File spoon-archives/postcolonial.archive/postcolonial_1998/postcolonial.9809, message 168


From: Bettym8-AT-aol.com
Date: Sat, 19 Sep 1998 21:21:06 EDT
Subject: Re: Edward W. Said: The president and the baseball player  (fwd)


I am an Arab-American born in this country. 

As a woman and a real femininist of many years, I do not approve of sexual
immorality between employer and employee at a place of business.  I do not
approve of the defendant in a sexual harrassment case lying under oath and
lying before the entire nation and still lying to this day.  Otherwise, we
women will never, never win in these cases so long as men and women say it is
okay to lie about one's sexual escapades under oath, and that regardless of
where the sexual incident occurs it is private.  That is not the law of our
land, nor should it ever be.

As an attorney, I am deeply ashamed of other attorneys who say it is okay to
lie, that the President would not be convicted of perjury, that this whole
issue was a private matter.  It matters to me; it should matter to every
woman, and it should matter to every man who cares about women and their well-
being in a place of employment.  The Oval Office is a place of business; it is
owned by all citizens of these United States.  I find it completely disgusting
that while the President is on the telephone talking to a Congressman, an
intern employed by the White House under his ultimate supervision is
performing oral sex.  Regardless of her culpability, she is less than half his
age and he is the most powerful man in the world.  For his behavior to be
regarded as private behavior would set back women's rights in this area for
many years, back to when other Presidents committed such acts, albeit in
private areas as opposed to the Oval Office.  It was a time when we did not
have laws against sexual harrassment and when men felt it was appropriate to
laugh about such things or to disregard it.

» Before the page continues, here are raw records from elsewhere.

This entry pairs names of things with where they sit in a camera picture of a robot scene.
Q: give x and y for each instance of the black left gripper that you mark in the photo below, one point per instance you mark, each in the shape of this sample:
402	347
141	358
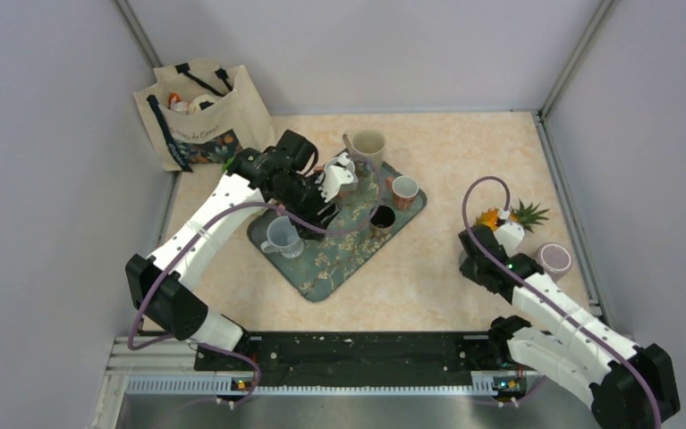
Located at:
326	215

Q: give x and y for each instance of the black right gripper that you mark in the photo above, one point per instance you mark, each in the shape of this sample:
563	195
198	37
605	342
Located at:
468	270

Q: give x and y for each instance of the grey blue glass mug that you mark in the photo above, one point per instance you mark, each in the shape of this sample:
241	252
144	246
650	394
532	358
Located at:
283	238

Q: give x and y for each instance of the beige tall mug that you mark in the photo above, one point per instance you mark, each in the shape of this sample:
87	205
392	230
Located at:
367	148

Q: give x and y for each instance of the brown dark mug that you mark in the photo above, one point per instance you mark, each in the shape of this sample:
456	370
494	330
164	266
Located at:
381	222

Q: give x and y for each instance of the salmon pink text mug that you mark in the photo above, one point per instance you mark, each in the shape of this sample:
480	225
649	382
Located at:
404	190

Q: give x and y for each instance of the pink flower mug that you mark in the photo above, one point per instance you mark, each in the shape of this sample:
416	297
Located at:
335	181

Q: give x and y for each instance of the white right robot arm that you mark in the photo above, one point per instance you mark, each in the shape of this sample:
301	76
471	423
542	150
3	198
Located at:
623	384

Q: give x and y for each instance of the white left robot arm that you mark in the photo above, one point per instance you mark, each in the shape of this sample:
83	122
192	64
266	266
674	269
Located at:
162	284

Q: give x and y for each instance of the lilac purple mug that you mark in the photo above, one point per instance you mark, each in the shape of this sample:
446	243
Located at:
555	259

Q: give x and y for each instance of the green lettuce toy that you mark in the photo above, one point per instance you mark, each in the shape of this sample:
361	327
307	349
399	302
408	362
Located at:
227	163

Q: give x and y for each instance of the green spiky plant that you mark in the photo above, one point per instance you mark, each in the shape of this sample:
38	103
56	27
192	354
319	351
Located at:
529	216

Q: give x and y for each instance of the beige tote bag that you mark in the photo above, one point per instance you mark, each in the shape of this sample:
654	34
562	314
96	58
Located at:
200	112

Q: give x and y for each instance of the blue floral tray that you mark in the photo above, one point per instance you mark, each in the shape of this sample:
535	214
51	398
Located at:
325	265

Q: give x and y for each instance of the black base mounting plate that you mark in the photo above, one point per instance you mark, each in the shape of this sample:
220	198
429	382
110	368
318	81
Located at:
364	359

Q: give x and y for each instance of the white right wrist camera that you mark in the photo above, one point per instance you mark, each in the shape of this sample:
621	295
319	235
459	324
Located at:
509	234

I urge you all to watch C-Span or other stations who televise hearings in the
Congress and many of the speeches at various meetings.  If you do that, what
you learn will not be news filtered through the immorality of the press and
others who care little about ethics in our country.  Even there, you will have
to sift and analyze what you hear.  But, unless you do that, you cannot know
the truth or the motivation behind decisions and acts in our country.

It is in your own best interests not to rely on newspaper reports, but to see
for yourselves firsthand what is really going on.